Developers are retiring faster than the programming languages they use!

Every technology has a predictable life cycle, when reaches the end of its modern usability. However, even retired programming languages still exist as a teaching tool for other languages.

To properly evaluate the health and integrity of modern software, you need to examine different qualities of coding languages. Is the language still providing value? Can the language adapt to newer generations?

There are four phases for the programming language’s life cycle: Advantage, choice, cost and replacement. The first phase, advantage, is dedicated to the traditionally low level of competition in the market, so the language “is procured for what it delivers” rather than its replacement. 

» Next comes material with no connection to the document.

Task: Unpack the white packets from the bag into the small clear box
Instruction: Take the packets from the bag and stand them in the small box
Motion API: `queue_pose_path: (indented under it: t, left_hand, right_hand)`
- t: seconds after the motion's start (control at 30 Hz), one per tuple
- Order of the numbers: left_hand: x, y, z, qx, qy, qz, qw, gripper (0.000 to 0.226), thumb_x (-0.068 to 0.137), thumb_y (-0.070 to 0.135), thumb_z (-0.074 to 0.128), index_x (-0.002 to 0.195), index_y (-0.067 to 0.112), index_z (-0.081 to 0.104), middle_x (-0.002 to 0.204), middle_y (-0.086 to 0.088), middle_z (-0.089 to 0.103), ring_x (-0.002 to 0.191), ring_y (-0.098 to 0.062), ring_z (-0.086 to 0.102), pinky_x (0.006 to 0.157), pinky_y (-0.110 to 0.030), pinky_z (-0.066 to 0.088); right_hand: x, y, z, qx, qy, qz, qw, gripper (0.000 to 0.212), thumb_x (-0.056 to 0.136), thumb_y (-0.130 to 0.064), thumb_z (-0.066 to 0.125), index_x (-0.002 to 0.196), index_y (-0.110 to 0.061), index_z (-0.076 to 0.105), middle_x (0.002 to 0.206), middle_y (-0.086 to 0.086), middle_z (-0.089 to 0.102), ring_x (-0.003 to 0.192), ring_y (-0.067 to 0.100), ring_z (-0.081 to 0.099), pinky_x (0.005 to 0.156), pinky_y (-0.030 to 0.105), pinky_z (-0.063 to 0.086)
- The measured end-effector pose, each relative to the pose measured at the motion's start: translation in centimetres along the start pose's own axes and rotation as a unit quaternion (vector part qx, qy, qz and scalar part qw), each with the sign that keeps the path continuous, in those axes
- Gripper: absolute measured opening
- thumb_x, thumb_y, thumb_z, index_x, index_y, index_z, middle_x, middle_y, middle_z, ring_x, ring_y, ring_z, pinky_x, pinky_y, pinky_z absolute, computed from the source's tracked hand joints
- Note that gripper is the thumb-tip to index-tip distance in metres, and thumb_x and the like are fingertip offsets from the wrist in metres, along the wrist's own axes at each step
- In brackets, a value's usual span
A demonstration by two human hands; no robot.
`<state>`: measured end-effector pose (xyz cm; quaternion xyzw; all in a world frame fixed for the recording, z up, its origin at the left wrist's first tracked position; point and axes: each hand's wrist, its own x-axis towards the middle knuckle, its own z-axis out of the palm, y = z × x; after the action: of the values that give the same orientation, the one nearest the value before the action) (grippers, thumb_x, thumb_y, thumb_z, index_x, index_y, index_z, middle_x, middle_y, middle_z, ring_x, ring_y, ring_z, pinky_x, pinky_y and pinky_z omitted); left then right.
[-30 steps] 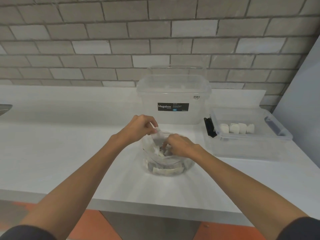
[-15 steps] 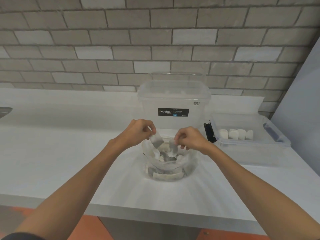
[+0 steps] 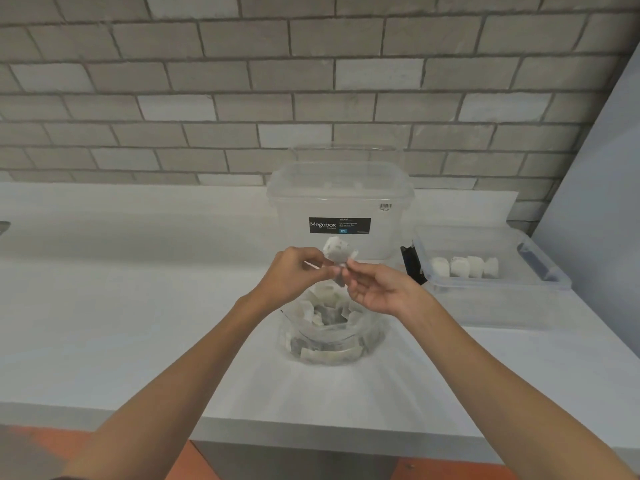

The next two phases are defined by their level of commoditization and the cost of the language. By the replacement phase, a language has graduated to a “legacy” status.

When the time has run out on a language’s usability, coders leap to adapt to the industry’s next viable option. Some developers may show a resistance to a new language, particularly when younger generations are readily equipped to more or less replace their aging counterparts.

A developer’s foundational skills vary depending on their means of education. If a student pursues a formal, academic route, it is common to see a foundation in .NET languages like Visual Basic .NET. In some universities and Institutions, students are taught more dynamic languages, including Java.

**Tip: you need to find a mechanism to continuously learning new technologies that may not be in use at your current day job or working in companies that use a wide mix of technologies to overcome this.